◆ EXERCISE DETAILS ◆
Filter these entries down to lines holding "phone".

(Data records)
- Opening Delimiter -

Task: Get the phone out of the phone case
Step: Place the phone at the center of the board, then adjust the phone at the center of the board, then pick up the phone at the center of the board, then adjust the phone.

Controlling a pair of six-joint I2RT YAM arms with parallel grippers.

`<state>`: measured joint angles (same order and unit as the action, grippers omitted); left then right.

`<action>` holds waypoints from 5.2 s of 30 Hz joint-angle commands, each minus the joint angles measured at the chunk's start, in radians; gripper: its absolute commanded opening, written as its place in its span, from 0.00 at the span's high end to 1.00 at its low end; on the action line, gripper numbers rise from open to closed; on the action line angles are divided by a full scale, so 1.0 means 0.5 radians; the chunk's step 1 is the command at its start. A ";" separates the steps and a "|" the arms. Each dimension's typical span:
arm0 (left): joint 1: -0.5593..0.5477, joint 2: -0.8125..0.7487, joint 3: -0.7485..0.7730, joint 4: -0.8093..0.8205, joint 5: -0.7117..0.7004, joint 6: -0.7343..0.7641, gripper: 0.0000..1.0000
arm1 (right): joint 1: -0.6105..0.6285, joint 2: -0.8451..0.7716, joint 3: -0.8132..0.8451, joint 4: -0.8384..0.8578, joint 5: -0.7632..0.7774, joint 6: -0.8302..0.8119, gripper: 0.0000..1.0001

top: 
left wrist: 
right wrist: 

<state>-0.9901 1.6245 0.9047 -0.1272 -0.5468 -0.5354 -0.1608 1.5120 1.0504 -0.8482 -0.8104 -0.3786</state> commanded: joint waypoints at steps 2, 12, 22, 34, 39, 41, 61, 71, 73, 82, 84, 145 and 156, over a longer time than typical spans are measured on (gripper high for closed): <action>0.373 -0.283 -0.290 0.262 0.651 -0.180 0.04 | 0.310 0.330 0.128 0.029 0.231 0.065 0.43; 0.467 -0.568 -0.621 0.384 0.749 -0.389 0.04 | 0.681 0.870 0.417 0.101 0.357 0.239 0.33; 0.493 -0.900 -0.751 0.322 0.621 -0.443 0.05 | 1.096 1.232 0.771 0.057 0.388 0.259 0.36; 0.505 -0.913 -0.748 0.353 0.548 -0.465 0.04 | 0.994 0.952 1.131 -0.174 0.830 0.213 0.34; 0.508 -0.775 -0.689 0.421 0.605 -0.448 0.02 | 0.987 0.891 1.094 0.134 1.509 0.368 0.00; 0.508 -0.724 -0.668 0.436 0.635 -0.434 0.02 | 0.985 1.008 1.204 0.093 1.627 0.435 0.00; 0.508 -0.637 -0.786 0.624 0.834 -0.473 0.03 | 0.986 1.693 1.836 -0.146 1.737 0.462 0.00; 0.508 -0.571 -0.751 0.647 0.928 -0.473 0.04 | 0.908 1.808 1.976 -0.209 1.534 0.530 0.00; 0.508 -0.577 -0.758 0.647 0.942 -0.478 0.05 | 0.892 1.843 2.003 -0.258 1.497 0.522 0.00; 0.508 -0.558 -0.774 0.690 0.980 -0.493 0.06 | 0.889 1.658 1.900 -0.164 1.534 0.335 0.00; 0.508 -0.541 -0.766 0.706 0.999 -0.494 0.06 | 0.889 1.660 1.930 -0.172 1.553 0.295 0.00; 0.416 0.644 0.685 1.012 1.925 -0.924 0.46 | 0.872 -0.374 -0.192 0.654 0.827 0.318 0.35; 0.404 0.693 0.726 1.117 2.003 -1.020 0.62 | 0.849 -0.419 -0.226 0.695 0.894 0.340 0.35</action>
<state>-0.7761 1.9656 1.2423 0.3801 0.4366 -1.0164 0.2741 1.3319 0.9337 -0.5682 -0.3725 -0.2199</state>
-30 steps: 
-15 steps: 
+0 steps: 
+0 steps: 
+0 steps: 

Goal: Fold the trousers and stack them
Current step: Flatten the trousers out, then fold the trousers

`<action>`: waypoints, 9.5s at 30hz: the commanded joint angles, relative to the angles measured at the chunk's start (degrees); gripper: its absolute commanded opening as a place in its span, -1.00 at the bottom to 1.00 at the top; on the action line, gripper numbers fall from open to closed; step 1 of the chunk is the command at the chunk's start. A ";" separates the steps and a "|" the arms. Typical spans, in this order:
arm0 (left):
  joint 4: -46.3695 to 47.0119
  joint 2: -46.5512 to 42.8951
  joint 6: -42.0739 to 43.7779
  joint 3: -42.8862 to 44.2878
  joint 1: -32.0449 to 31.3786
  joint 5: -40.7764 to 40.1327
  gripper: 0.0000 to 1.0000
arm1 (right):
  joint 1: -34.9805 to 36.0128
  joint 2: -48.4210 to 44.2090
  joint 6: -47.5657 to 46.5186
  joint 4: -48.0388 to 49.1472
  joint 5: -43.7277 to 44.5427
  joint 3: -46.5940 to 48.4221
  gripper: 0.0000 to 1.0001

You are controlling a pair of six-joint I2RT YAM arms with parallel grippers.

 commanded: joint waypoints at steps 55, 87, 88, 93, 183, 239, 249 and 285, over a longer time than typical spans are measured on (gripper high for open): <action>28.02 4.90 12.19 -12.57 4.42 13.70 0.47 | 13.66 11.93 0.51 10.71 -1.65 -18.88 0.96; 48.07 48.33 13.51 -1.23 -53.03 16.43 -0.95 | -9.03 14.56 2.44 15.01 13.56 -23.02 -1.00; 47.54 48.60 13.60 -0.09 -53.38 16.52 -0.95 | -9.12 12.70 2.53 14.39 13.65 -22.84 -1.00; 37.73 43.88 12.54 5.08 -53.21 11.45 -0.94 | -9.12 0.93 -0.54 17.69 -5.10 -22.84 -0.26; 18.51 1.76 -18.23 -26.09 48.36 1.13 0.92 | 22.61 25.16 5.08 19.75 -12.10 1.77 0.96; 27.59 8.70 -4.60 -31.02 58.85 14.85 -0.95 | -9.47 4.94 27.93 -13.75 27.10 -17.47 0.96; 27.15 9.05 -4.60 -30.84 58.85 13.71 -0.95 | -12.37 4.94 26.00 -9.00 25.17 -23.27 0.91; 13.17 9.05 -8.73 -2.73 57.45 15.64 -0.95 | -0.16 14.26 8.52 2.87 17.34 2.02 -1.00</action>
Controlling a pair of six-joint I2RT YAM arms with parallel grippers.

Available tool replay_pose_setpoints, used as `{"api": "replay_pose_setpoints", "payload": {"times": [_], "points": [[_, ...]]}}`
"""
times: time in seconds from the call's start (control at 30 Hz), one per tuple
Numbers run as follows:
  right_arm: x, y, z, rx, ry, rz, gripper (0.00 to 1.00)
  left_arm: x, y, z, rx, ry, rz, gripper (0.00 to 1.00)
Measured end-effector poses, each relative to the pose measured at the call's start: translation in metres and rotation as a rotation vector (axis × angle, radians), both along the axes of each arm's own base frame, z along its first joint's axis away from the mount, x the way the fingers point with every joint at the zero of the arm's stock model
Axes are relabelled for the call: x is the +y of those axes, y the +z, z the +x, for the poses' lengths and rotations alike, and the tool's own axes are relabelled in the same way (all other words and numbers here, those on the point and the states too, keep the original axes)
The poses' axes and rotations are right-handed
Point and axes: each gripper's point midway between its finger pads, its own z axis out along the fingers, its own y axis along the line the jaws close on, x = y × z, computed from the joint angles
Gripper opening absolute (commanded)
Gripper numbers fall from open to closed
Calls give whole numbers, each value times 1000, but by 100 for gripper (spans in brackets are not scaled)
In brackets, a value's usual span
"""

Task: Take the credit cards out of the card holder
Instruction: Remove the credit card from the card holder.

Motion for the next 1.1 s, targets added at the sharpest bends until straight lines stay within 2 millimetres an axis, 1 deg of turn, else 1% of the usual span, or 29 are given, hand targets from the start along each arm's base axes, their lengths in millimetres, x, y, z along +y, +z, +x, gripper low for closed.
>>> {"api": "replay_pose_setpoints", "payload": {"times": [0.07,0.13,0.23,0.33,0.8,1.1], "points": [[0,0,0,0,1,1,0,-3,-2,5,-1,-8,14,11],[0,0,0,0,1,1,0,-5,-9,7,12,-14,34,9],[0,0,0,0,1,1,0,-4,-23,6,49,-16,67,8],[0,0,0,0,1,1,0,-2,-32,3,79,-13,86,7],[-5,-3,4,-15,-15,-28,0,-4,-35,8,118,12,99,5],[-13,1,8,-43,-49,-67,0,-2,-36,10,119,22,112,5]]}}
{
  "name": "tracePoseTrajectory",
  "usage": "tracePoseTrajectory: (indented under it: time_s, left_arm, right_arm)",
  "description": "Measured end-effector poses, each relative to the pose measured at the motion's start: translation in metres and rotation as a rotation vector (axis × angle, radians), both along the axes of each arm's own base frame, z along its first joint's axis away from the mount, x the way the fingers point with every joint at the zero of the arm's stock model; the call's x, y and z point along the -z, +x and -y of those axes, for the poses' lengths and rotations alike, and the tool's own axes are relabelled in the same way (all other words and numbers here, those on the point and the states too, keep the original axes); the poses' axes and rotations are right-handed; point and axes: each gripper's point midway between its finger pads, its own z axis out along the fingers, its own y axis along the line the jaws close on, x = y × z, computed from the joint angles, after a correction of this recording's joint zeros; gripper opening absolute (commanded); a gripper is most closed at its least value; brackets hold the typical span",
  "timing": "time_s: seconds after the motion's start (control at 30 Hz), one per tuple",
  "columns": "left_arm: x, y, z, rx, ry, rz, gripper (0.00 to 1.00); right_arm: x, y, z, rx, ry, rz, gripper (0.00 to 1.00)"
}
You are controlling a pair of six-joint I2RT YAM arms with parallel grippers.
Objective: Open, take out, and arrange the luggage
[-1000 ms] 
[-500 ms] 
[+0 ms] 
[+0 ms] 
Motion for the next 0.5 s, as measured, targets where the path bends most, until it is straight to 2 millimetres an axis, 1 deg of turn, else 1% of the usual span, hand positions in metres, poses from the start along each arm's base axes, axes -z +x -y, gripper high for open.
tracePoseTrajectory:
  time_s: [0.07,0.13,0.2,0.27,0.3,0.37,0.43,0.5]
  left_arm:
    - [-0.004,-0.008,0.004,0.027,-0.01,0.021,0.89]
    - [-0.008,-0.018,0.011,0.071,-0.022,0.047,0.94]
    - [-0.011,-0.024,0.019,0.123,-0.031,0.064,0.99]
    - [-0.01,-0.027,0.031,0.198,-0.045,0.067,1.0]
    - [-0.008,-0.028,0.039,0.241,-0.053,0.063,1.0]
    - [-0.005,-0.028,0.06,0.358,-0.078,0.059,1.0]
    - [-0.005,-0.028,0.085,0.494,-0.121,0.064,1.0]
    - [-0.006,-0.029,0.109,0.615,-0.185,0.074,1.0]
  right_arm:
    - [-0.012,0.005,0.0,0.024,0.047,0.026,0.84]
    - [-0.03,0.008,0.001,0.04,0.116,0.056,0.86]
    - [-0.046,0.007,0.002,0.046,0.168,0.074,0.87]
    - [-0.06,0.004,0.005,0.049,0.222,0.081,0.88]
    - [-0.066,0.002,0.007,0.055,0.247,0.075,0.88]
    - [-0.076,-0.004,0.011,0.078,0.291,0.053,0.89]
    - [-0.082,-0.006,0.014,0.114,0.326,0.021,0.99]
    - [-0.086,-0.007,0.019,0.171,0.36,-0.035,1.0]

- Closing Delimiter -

◆ SOLUTION TO THIS PROBLEM ◆
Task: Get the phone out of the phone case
Step: Place the phone at the center of the board, then adjust the phone at the center of the board, then pick up the phone at the center of the board, then adjust the phone.

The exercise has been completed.